Autor des Monats Juli 2026:
COLSON WHITEHEAD
Whitehead kam am 6. November 1969 in New York City zur Welt und wuchs in Manhattan inmitten einer Familie der oberen Mittelschicht auf. Er besuchte die renommierte "Trinity School" und studierte an der Eliteuniversität Harvard. Nach seinem Abschluss 1991 schrieb er zuerst als Fernsehkritiker für die Zeitschrift "The Village Voice" und startete dann eine Karriere als Hochschuldozent, die ihn u. a. nach Princeton, Houston, die "Columbia University", die "Wesleyan University", die Universitäten von Richmond und Wyoming sowie mehrere bekannte "colleges" führte. Whitehead hat bisher sechs Romane - darunter "Die Fahrstuhlinspektorin", "The Colossus of New York", "Die Nickel Boys" oder "Underground Railroad" - und zahlreiche Essays veröffentlicht.
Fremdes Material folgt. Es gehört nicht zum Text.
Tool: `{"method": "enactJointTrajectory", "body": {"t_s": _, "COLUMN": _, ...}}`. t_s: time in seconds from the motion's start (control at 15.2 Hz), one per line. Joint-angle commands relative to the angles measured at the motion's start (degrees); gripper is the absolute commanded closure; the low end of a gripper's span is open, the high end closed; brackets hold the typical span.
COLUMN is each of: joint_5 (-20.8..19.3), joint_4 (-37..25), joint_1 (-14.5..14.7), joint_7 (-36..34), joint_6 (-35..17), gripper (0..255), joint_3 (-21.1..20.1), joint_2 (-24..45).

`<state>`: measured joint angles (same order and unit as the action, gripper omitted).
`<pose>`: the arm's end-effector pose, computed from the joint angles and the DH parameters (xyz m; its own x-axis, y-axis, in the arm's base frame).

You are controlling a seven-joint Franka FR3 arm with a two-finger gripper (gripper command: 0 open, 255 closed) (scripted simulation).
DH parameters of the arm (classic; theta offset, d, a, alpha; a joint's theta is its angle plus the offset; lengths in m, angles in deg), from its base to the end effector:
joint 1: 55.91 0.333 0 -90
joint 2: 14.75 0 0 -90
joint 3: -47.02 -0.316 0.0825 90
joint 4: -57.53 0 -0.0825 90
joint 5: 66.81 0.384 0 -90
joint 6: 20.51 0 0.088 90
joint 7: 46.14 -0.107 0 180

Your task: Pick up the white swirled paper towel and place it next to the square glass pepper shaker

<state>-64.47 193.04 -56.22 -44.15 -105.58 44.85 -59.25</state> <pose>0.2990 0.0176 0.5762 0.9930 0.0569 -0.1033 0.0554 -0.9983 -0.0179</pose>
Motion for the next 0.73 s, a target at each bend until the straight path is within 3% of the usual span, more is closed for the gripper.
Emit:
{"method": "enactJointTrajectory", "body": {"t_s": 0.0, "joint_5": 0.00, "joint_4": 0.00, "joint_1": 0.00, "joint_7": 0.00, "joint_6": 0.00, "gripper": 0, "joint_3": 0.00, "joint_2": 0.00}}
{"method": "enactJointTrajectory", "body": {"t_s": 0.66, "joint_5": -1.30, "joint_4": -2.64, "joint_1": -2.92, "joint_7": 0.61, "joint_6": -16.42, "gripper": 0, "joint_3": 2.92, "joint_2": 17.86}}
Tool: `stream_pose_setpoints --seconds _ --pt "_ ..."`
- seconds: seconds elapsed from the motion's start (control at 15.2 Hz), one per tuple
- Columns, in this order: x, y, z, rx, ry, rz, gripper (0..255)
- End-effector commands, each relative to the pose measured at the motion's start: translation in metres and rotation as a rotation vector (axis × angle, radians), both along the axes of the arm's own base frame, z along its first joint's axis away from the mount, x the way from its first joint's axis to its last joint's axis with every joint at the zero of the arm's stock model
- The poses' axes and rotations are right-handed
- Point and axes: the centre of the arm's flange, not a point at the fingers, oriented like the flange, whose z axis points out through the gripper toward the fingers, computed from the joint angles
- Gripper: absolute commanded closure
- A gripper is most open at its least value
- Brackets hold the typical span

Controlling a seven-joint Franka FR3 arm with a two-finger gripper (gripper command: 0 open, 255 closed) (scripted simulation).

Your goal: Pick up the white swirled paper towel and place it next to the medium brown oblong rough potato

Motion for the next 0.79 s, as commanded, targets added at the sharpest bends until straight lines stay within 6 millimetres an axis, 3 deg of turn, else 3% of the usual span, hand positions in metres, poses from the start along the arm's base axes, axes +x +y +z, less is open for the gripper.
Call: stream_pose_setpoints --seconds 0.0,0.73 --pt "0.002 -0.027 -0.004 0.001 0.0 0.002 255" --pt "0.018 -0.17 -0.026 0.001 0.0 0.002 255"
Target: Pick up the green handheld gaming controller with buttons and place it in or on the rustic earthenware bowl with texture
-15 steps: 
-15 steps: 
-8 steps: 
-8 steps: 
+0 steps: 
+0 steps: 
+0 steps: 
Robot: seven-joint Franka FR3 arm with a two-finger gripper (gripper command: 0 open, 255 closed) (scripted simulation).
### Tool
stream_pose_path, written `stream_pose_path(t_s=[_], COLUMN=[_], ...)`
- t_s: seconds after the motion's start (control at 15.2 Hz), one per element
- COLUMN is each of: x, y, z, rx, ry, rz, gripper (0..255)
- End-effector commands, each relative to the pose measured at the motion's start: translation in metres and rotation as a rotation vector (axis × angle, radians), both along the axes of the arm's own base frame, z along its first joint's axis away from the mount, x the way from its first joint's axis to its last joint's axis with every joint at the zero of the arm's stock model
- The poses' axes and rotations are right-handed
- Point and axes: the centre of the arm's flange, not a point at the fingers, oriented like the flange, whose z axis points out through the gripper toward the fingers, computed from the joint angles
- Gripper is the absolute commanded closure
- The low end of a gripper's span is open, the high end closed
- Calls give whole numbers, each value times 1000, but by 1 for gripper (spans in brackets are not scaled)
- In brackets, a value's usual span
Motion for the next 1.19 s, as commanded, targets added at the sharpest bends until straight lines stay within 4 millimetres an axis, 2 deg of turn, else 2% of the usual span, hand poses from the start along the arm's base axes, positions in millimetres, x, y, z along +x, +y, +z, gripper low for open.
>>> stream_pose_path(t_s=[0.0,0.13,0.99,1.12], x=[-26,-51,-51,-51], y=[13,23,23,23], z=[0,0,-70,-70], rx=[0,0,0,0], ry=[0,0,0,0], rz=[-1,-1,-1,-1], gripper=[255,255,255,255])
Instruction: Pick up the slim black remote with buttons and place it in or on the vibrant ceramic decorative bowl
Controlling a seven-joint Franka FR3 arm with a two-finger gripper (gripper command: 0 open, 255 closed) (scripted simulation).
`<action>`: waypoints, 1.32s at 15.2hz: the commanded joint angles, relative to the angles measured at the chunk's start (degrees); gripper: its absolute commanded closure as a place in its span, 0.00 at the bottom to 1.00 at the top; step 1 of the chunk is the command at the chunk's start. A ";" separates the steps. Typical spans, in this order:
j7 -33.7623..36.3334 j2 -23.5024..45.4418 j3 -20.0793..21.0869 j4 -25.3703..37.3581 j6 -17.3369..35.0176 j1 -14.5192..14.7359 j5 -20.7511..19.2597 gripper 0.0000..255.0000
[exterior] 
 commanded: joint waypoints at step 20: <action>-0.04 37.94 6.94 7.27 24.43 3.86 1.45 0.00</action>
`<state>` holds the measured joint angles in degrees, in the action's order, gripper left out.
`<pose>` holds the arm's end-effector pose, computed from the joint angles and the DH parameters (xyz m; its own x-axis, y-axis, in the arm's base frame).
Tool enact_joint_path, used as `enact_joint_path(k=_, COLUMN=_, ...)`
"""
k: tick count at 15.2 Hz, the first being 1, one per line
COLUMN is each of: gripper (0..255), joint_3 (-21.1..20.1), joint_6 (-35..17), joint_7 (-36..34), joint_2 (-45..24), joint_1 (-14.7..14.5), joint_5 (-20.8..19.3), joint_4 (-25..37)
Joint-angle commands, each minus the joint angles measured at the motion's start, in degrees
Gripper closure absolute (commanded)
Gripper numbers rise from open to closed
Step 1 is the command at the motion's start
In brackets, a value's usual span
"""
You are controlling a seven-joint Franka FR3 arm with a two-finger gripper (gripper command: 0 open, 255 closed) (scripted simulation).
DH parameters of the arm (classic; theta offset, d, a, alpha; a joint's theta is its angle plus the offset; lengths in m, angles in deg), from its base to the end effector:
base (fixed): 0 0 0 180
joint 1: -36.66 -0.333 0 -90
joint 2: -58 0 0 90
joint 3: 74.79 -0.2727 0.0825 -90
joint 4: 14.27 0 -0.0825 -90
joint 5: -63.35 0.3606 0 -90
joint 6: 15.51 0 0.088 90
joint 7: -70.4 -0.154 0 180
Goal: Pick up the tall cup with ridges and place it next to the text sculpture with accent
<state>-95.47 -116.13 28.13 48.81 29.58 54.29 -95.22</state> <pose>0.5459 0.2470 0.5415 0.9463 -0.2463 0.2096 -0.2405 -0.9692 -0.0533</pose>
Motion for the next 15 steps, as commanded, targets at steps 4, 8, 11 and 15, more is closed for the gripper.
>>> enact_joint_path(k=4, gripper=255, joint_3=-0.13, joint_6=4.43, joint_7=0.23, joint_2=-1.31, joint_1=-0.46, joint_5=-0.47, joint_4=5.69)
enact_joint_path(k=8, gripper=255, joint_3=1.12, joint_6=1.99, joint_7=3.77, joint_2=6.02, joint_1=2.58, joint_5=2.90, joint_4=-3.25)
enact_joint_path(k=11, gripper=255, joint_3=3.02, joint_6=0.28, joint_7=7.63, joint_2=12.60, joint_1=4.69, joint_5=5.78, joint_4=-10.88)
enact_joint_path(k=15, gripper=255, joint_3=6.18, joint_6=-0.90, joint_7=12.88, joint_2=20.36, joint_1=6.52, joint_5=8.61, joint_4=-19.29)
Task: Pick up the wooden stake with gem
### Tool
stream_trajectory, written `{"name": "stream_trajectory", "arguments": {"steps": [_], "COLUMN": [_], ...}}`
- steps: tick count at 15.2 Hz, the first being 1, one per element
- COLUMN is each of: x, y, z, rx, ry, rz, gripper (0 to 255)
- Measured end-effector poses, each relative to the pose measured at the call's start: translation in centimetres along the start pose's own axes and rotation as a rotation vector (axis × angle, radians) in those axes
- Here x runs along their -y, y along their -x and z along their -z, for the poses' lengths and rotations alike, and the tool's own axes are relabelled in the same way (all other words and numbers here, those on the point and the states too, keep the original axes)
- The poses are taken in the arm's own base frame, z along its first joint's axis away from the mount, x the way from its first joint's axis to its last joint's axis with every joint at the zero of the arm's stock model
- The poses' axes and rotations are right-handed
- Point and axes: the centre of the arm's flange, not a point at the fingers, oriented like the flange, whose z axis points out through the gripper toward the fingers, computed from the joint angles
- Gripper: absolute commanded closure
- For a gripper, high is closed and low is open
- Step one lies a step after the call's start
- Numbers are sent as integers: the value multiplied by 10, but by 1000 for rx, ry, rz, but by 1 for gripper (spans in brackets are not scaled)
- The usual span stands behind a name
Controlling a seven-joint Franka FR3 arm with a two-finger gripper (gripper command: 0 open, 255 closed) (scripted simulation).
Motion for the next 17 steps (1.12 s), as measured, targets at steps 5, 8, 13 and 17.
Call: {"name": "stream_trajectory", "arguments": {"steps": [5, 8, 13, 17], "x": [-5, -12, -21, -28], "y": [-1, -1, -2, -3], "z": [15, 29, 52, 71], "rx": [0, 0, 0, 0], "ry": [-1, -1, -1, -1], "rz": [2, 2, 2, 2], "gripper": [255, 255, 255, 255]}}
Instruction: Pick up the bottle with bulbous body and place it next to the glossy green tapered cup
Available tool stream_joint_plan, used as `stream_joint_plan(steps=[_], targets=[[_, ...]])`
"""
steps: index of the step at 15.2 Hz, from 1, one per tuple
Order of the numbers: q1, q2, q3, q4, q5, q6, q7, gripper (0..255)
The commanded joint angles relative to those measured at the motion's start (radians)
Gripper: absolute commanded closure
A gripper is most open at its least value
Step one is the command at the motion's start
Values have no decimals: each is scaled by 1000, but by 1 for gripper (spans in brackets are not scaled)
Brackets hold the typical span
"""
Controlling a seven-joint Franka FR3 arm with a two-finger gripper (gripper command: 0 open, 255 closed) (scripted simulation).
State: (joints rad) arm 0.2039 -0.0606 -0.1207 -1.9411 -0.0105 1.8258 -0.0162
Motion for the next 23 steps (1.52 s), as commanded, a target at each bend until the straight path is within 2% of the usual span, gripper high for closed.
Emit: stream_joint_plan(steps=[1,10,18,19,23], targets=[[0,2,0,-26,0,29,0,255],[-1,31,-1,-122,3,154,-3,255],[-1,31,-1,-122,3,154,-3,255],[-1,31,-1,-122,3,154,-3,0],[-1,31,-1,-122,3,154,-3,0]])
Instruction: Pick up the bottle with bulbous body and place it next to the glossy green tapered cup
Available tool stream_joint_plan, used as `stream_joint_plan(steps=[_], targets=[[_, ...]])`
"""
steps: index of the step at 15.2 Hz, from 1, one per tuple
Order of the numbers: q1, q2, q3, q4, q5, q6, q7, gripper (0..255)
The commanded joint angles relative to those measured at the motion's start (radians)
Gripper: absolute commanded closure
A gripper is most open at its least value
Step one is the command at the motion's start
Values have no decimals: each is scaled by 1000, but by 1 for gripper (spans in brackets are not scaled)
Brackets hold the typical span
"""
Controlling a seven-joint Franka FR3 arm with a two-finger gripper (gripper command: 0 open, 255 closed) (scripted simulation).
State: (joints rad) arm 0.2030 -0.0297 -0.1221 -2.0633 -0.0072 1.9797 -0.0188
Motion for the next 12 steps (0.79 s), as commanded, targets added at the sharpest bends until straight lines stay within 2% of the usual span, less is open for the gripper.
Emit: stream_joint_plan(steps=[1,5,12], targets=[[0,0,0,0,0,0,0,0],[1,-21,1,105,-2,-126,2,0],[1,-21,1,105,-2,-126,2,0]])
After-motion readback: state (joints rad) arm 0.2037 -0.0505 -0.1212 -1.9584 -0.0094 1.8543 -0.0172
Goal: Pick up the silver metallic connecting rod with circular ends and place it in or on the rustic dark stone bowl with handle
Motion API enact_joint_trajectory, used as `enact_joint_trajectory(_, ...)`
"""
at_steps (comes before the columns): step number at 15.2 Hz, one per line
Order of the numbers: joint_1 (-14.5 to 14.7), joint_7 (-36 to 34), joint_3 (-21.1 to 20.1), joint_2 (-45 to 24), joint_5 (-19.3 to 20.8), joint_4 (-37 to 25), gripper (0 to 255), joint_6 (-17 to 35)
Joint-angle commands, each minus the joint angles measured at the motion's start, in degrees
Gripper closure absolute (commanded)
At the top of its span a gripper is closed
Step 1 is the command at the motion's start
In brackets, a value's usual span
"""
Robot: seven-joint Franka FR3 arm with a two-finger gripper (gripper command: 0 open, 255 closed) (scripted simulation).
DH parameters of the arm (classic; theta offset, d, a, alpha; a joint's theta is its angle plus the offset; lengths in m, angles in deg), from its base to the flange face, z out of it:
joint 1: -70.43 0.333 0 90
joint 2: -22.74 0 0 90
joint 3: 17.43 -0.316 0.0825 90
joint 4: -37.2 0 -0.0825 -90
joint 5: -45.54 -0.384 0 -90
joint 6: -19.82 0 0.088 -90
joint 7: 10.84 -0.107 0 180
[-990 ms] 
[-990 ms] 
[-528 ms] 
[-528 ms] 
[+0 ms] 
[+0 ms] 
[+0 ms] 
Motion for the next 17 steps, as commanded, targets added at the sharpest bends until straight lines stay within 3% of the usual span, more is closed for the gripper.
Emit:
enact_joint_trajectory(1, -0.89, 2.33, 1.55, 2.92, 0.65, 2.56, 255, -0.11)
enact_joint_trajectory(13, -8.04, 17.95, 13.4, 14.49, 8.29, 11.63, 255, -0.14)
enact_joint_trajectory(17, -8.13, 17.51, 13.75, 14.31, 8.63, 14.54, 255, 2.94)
Er ist Mitglied der "American Academy of Arts and Letters" und der "American Academy of Arts and Sciences". Whitehead wurde zudem mit der "National Humanities Medal" ausgezeichnet und erhielt zwei Mal den begehrten Pulitzer- Preis. Dennoch ist sein Werk nicht unumstritten. In einer Spiegel- Rezension heißt es über ihn: "In seiner Durchmusterung fast aller Stilmittel der literarischen Moderne und beinahe aller Stimmungen, ohne sich für eine Tonlage, eine Erzählweise zu entscheiden, offenbart" sich "das klassische Scheitern eines im Einzelnen virtuosen und im Ganzen überforderten Autors, der, weil er fast Alles kopieren kann, kaum Eigenes zu Stande bringt. Er kann vor Kraft nicht laufen und vor Belesenheit nicht schreiben." Andere loben seinen analytischen, nachdrücklichen, nüchternen und ruhigen Stil, der sich ständig an die Themen anpasst und die Geschichte der Afro- Amerikaner mit einer "immer neuen Lust am Spiel mit Genres" und der literarischen Verarbeitung gesellschaftlicher Debatten meisterlich aufrollt.